Sunday 18 August 2019

That September Smell

I've tried many times to write something here that's positive and uplifting but every time I get about half-way through the first paragraph and the words dry up. Still, after seven months, it's only sad thoughts that can find expression and I know there's a point where even the dearest of friends might start to think - isn't time she started to get over it?
But here I am, down at the beach where the blue sunny day of yesterday disappeared and produced heavy rain and wild South Gippsland winds. I'm clearing out cupboards, washing glass doors, sorting crockery and wondering again if this week any of the local tradesmen will ever turn up as promised. Because this beautiful house that we transformed from a humble fibro bungalow all those years ago will go on the market this spring to be emptied, handed over and farewelled, a chapter closed.

No, this is not a real estate ad. Most of you won't even know where this is but those who do might be thinking - "How could she?"
And I do too. How can I close the door on all those sublime memories of beach walks, afternoon siestas, beloved dogs swimming in the sea, friends gathering for food and wine and laughter. Philip happy to get up early the next morning and wash load after load of glasses because he loved everyone to have a new glass for each wine.
Friends to stay, neighbours to visit, Christmas breakfasts on the beach and everyone to help in the garden.

It's the silences I find so hard. Where once, when evening rolled around, there he was, playing guitar, singing snatches of the latest new song - 'listen to this and tell me what you think' - or taking over the cooking of dinner when I baulked at more crispy potatoes. Now, inside, there's a deadly silence; outside, just the wind, the blackness of night and the roar of the sea. 


There were always dogs with us - dearest Barney, rescued late in his life and forever joyous, dippy Archie, barricaded out of the kitchen, virtuous Stella who loved a deep and meaningful conversation.
Beautiful memories, too sad to indulge.

With winter set to depart there are snowdrops at the gate, as ever.
The wooden figures that we made in protest at the desal plant ("There are better ways!") still hang on the gate. When we head for a walk 'down the big sandhill' Stella and Archie race ahead to check things out. It's all predictable, all beloved.

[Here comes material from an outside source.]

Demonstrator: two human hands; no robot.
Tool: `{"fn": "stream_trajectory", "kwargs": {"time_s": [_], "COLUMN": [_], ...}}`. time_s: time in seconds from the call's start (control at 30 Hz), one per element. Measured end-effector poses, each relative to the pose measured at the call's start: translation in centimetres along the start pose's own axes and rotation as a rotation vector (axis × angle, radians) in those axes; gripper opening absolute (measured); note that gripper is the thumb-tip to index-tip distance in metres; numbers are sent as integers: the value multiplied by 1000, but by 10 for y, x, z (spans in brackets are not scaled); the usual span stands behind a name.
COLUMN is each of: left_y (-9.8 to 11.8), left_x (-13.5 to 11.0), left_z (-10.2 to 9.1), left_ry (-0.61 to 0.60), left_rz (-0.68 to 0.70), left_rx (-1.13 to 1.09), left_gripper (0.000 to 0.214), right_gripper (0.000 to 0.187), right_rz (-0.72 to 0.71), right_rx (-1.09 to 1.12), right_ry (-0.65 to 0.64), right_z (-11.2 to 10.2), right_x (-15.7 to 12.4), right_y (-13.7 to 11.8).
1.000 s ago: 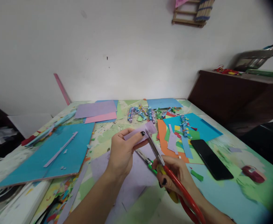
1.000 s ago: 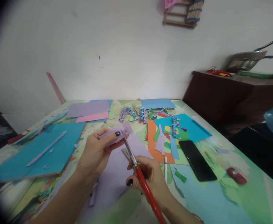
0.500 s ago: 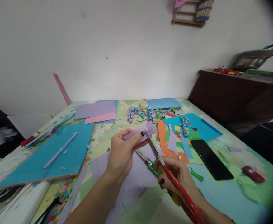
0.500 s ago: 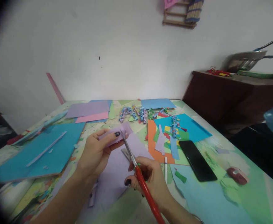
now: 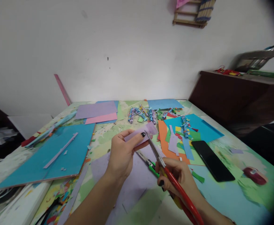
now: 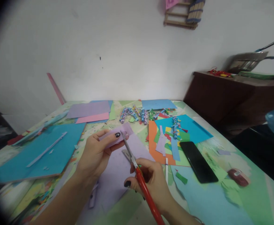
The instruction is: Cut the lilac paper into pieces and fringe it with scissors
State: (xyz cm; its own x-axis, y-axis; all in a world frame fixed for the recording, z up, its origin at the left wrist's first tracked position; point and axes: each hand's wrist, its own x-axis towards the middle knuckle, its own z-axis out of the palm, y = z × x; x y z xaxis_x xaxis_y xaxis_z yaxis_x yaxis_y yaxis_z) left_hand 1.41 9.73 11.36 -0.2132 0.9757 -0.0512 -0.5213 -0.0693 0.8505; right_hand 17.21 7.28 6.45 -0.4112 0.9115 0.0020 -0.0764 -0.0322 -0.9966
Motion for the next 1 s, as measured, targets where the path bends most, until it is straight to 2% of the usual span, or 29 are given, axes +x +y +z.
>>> {"fn": "stream_trajectory", "kwargs": {"time_s": [0.3, 1.0], "left_y": [-1, -1], "left_x": [0, 0], "left_z": [0, 0], "left_ry": [9, 5], "left_rz": [-1, -3], "left_rx": [4, -6], "left_gripper": [16, 12], "right_gripper": [54, 47], "right_rz": [-39, -36], "right_rx": [2, -7], "right_ry": [-75, -67], "right_z": [-3, -4], "right_x": [0, 1], "right_y": [1, 2]}}
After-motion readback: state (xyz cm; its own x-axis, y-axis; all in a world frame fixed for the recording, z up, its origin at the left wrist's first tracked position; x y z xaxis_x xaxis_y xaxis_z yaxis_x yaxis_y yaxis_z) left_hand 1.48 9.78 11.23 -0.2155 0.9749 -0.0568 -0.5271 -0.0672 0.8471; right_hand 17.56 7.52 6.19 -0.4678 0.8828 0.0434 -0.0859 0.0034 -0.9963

 Today though, I knew I had to leave. Heading off down the big sandhill a perfume in the air grabbed me by the heart and made me falter. It was the smell of approaching September, the sweet honey-scented air surrounding the banks of the Bootlace Bush in full bloom. It was one of the first thing we noticed when we bought the place all those years ago and something we commented on to each other every year at just this time.

A smell does powerful things to you and this one brought it all rushing back - the sudden decision to purchase this tiny house when we had nothing in the bank, bringing friends out onto the beach, through the just-flowering native shrubs, to ask their opinion, the annual arrival of that September smell. 'Spring's on the way!'
It is, and should be, a beautiful memory, but one that I find hard to bear.

So soon there will be a turning away - farewell house, goodbye remote and beautiful beach. The friends and neighbours I will keep, I know that. I love them too much to ever be without them. It's just that when the September smell fills the air next year and the bootlace bushes bloom, I need to be somewhere else, where the memories can't get to me and break my heart.